Родное пепелище | страница 124
И он будет обладать каким-то сверхъестественным чутьем: как, насколько и перед кем именно надо прогнуться.
Но это так, лирическое отступление.
Наше поколение готовили к новой – страшной и последней – войне, но мы пропустили ее вместе со всем человечеством в конце октября 1962 года, в дни рокового Карибского кризиса, когда обе стороны, казалось, уже вошли в смертельное пике.
И Хрущев, и Кеннеди не решились, балансируя на краю пропасти, применить ядерное оружие.
Нас учили, что на миру и смерть красна.
Сейчас трудно в это поверить, но так всё и было.
Мы верили, что высшее назначение и долг настоящего человека – отдать жизнь за родину, и мы были к этому готовы.
И я уверен, мы бы не дрогнули.
Но так карта легла: от нашего поколения жертву не востребовали, кровь послали проливать поколение рубежа 1950-60-х годов в ненужной, злосчастной афганской войне, погубившей СССР.
Нас, уже немногих оставшихся в живых, прошедших изматывающими улицами и сумрачными ходками Красноярского горно-химического комбината, третья мировая коснулась краешком, тлетворным радиоактивным дыханием, но задела.
Наверное, поэтому наши инициации мы придумывали себе сами, они были разнообразными, достаточно жестокими, и стычки начальной школы занимали в процессе возмужания достаточно важное место.
Санки – мой первый спортивный снаряд, место состязания в лихости одно – горка от школьного двора с выездом в Большой Сергиевский переулок и из него – в Малый.
Горку заливали водой, раскатывали, так что образовывался ледяной желоб, дававший хороший разгон.
На санки ложились животами головой или ногами вперед (это – самые отчаянные и я, вынуждено, вслед за ними).

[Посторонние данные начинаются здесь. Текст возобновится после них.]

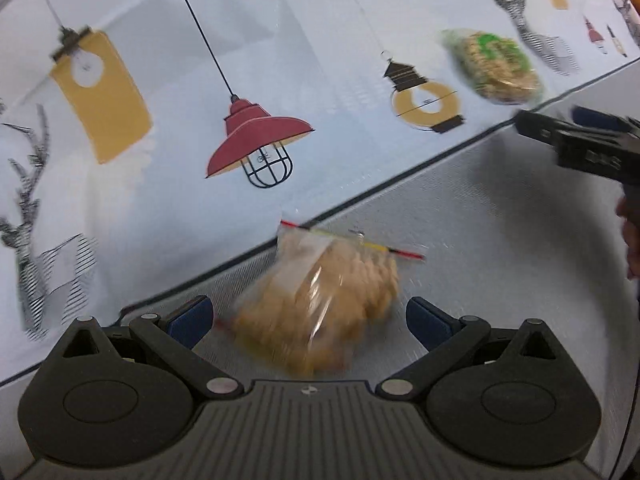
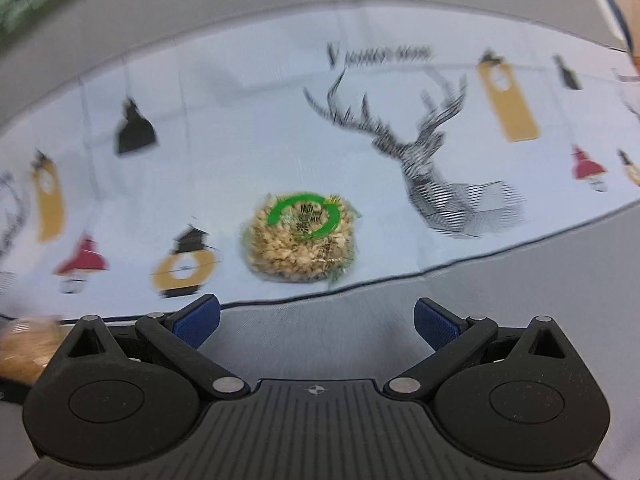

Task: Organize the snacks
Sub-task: 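Grasp the clear cracker bag with the left tool while the right tool grasps the nut cake bag, then carry the cracker bag and nut cake bag over the box with both tools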

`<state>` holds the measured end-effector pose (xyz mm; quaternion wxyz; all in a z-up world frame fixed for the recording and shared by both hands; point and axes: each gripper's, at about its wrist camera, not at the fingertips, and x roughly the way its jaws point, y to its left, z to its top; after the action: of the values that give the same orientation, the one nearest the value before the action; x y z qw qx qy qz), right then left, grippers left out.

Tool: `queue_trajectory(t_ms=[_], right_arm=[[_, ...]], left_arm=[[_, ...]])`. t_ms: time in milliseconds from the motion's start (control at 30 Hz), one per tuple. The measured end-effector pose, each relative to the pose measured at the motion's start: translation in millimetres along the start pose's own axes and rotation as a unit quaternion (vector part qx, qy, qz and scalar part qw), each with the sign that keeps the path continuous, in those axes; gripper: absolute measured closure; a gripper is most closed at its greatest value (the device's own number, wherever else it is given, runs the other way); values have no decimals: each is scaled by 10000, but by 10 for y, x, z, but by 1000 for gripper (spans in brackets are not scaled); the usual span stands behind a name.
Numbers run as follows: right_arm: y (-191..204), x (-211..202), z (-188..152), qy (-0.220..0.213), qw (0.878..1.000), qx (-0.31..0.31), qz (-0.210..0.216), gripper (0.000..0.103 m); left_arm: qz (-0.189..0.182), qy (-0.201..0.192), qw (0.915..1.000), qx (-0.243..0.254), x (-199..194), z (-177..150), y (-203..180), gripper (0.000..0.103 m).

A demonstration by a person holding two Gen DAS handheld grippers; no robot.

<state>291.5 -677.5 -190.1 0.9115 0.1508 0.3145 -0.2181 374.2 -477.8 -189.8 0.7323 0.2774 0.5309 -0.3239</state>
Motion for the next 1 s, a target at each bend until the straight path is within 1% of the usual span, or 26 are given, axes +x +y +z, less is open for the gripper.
queue_trajectory(t_ms=[67, 100, 133, 167, 233, 400, 433, 467, 500, 533, 600, 667, 733, 800, 867, 1000], right_arm=[[63, 287, 50, 119, 9998, -84, 106, 0], [101, 421, 74, 183, 9997, -138, 112, 0], [157, 525, 88, 24, 9995, -296, -55, 0], [196, 583, 93, -133, 9988, -448, -131, 1], [202, 680, 120, -322, 9987, -389, -84, 1], [184, 747, 168, -407, 9985, -345, -75, 1], [180, 746, 170, -417, 9985, -351, -66, 1], [179, 738, 174, -420, 9984, -372, -54, 10], [163, 695, 159, -491, 9981, -373, -80, 22], [150, 632, 143, -572, 9976, -390, -86, 22], [123, 543, 109, -493, 9980, -367, -137, 22], [67, 414, 49, -478, 9984, -244, -194, 22], [-22, 189, -39, -479, 9987, -59, -175, 22], [-115, -121, -158, -531, 9985, 82, -86, 22], [-158, -449, -264, -546, 9984, 157, -69, 22], [-124, -1246, -462, -772, 9957, 499, 87, 22]], left_arm=[[-136, 121, 9998, 12, 149, 71, 19, 0], [-121, 91, 9999, 25, 174, 99, 12, 0], [-120, -43, 9999, 59, 164, 124, 3, 0], [-117, -83, 9998, 152, 172, 159, -13, 0], [-143, -76, 9997, 194, 197, 188, -13, 0], [-160, -95, 9996, 192, 180, 153, 28, 0], [-106, -49, 9999, 119, 152, 137, 49, 9], [-85, -43, 9999, -80, 85, 125, 73, 35], [-100, -71, 9995, -298, -9, 115, 96, 37], [-138, -87, 9989, -437, -83, 106, 105, 40], [-236, -224, 9976, -616, -271, 23, 133, 41], [-156, -262, 9977, -603, -421, -86, 103, 41], [-70, -344, 9976, -596, -598, -250, 61, 41], [-34, -389, 9969, -683, -765, -405, 10, 41], [-63, -453, 9955, -829, -1001, -635, -5, 41], [-249, -640, 9910, -1146, -1548, -1087, -94, 41]])
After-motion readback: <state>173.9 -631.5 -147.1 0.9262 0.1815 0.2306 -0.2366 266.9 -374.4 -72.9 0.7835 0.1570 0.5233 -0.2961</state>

На площадке перед съездом в Большой Сергиевский переулок можно было отталкиваться руками, подобно тому, как безногие инвалиды на своих тележках отталкивались деревянными «утюгами».

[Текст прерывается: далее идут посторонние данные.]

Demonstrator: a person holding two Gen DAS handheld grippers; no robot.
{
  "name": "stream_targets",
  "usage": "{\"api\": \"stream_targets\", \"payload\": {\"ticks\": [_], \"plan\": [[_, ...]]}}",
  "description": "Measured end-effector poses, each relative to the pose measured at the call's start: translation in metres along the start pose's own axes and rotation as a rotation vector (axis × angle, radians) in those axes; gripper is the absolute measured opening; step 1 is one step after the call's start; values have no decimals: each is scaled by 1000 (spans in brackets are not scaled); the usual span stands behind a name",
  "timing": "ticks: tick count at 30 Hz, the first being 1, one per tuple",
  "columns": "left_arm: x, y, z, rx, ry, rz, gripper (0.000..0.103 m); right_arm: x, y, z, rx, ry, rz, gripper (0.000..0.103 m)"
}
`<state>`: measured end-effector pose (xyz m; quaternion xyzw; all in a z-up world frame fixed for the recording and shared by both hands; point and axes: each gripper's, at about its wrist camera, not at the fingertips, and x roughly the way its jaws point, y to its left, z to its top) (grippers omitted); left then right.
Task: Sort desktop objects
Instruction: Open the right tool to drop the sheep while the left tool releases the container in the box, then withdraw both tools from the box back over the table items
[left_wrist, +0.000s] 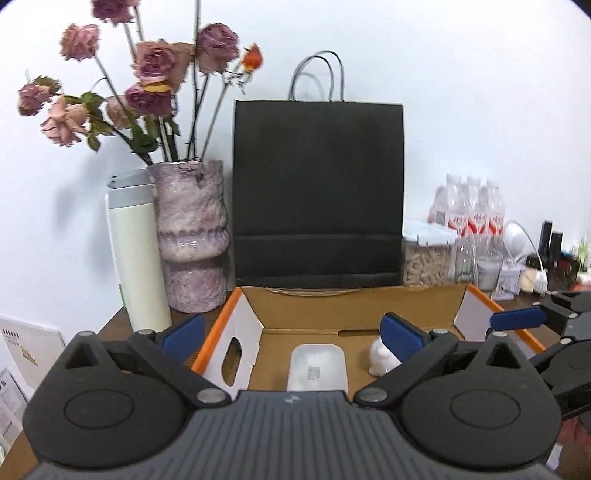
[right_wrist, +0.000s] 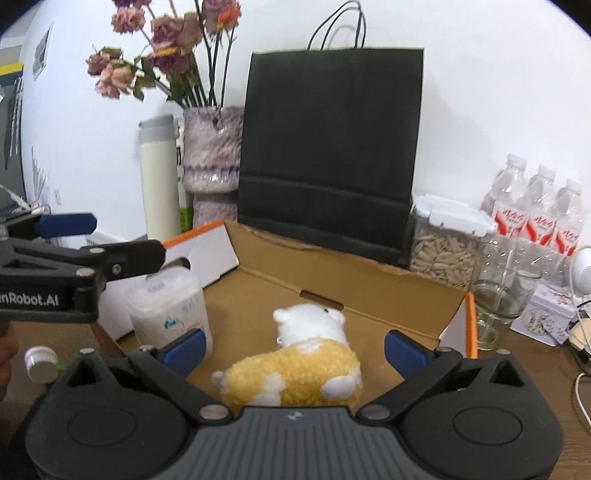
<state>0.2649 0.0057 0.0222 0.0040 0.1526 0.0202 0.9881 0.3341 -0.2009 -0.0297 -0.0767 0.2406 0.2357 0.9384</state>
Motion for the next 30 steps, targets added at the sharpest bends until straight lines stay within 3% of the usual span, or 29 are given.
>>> {"api": "stream_targets", "payload": {"ticks": [14,30], "plan": [[-65,30,-9,-62,-51,19,103,-56,11,-14,20,-65,-12,103],[-122,72,-58,-130,37,107,103,-115,40,-79,9,-4,-60,103]]}}
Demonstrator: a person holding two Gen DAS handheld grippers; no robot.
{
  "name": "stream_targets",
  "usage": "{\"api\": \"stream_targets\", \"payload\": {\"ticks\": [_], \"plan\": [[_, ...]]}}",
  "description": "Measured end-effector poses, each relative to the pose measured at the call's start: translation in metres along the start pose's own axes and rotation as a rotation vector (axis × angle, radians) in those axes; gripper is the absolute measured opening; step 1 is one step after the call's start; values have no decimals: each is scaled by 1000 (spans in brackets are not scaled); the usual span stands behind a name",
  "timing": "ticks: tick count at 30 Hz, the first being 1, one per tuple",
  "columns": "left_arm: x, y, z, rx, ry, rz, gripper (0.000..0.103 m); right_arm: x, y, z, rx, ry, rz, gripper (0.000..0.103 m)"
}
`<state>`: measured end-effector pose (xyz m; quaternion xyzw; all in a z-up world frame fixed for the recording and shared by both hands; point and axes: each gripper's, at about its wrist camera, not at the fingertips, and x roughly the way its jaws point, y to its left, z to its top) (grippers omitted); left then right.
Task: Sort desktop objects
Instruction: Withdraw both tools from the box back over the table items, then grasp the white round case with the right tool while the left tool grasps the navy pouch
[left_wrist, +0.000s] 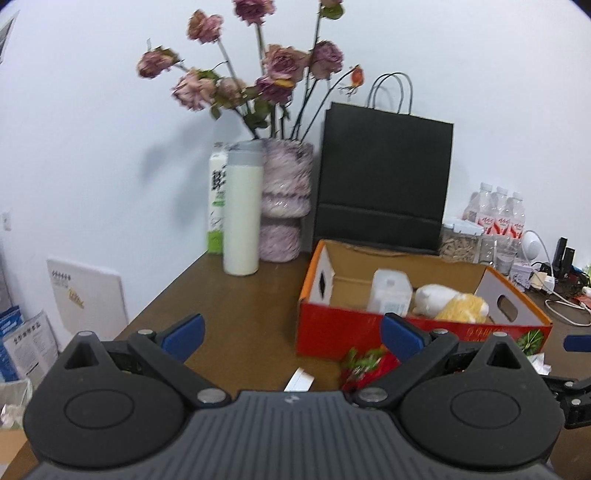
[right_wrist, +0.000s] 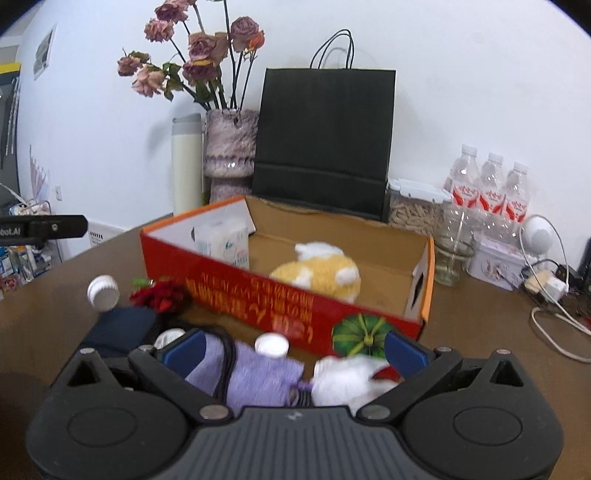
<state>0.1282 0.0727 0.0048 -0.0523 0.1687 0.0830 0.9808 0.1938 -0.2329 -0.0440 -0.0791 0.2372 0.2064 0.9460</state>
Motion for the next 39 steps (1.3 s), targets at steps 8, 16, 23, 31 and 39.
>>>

Но, чтобы попасть в Малый Сергиевский, надо было пересечь Трубную, где неподалеку была расположена бензоколонка, и машины выруливали на улицу с горки.
Если ты ехал ногами вперед, ты машин не видел и, таким образом, подвергал себя смертельному риску.

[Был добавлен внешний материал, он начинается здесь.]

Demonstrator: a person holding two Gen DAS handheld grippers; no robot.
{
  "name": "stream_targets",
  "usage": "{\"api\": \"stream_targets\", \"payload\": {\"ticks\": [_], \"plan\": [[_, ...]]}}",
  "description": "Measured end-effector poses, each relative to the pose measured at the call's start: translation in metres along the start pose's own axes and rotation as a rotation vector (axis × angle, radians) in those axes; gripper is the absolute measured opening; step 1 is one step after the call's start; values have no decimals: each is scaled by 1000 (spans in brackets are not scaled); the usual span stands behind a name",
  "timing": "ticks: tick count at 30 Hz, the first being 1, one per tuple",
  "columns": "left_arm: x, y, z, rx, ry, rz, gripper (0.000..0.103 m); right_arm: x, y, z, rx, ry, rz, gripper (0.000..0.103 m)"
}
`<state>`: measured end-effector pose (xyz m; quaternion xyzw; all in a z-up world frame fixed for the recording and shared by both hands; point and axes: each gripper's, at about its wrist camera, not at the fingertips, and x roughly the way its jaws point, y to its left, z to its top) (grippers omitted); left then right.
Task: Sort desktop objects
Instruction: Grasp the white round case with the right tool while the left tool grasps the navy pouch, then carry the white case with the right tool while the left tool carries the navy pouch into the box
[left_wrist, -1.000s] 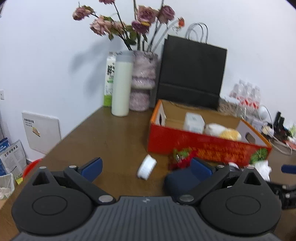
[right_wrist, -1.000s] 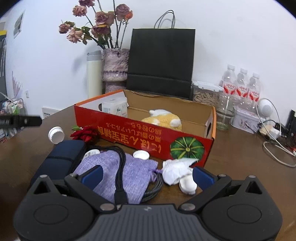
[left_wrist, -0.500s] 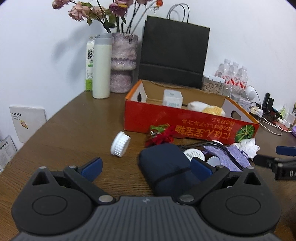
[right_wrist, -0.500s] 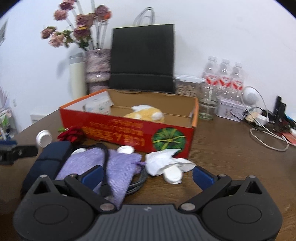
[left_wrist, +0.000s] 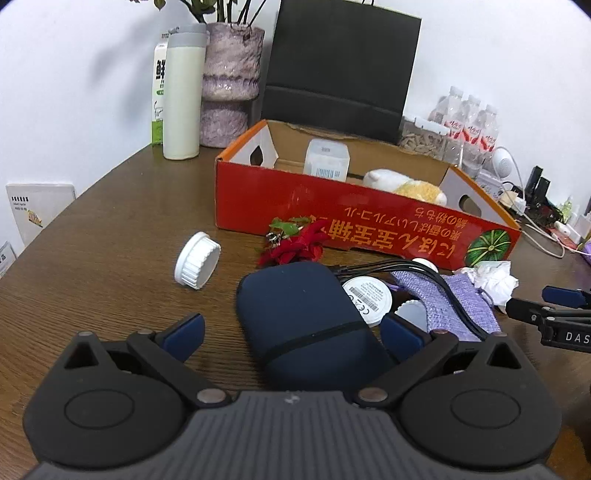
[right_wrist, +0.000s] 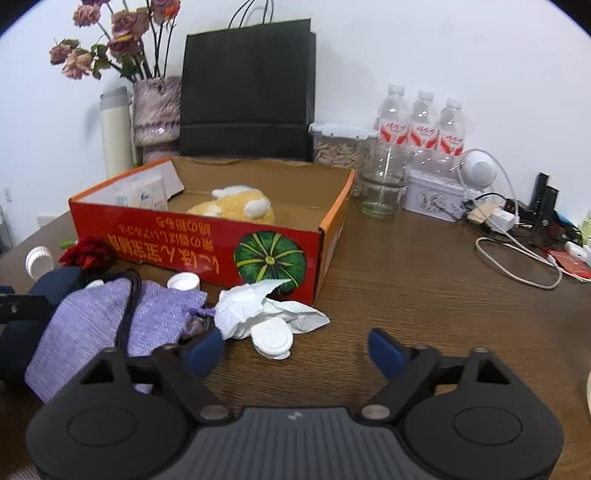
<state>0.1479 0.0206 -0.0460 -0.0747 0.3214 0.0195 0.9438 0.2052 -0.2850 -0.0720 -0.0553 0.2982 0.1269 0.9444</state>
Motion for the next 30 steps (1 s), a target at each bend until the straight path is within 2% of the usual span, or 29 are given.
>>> {"api": "stream_targets", "payload": {"ticks": [4,13,20,30], "plan": [[8,-4,2,-7,19,13,103,12,1,0,-32,36,31,58],[17,-7,2,-11,46,37,102,21,2,3,-28,45,100,29],[14,-11,1,1,39,9,86,20,3,1,-24,37,93,26],[11,-10,-1,-5,22,6,79,14,10,-2,-39,16,60,26]]}}
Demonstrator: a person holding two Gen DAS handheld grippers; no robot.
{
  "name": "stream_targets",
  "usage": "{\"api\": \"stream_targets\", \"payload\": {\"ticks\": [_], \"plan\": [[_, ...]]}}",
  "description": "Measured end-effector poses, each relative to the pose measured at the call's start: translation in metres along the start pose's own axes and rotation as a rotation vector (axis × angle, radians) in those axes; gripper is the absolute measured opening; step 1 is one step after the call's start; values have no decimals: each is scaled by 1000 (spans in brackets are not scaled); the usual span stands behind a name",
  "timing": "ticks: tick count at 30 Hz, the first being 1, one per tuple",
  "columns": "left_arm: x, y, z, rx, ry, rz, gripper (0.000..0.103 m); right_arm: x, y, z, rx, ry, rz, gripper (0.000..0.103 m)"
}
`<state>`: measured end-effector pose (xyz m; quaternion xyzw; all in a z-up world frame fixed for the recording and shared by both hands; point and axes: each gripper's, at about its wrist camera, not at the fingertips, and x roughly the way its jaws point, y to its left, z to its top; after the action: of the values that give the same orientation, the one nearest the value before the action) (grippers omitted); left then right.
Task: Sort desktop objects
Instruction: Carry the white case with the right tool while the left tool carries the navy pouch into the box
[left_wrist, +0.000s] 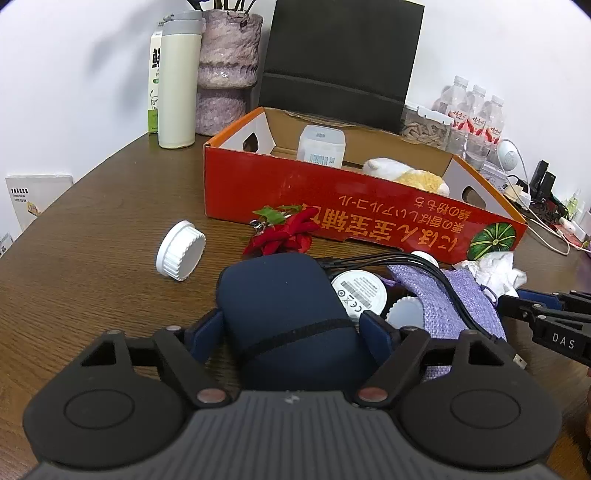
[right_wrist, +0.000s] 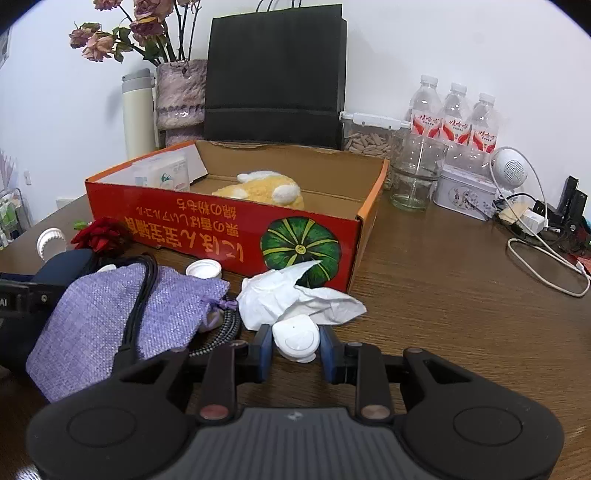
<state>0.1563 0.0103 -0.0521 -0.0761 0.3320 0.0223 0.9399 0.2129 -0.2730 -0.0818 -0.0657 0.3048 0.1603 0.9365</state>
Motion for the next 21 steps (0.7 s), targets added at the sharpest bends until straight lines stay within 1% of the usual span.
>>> {"api": "stream_targets", "payload": {"ticks": [4,7,18,21], "plan": [[-4,0,-1,23,-11,-7,75,-6,1,-1,1,-18,-7,26],[-8,2,-2,17,-19,-17,72,-12,2,-1,6,-31,0,26],[-24,9,-10,-32,-57,-20,70,-35,9,-4,9,-93,0,26],[-32,7,-12,-33,-84,-28,70,-40,9,-5,21,-104,-3,26]]}}
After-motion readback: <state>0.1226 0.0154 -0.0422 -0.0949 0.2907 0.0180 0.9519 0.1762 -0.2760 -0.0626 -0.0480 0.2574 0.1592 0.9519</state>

После того, как двух мальчишек из соседней школы насмерть задавил грузовик, наш директор, однорукий фронтовик Абрамов, распорядился горку изрубить пешнями6 и засыпать толченым кирпичом.
На смену горке пришел карбид.
Карбид в укромном месте помещали в снег. Согретый в руке карбид плавил снег, вода на нем кипела и газ поджигали.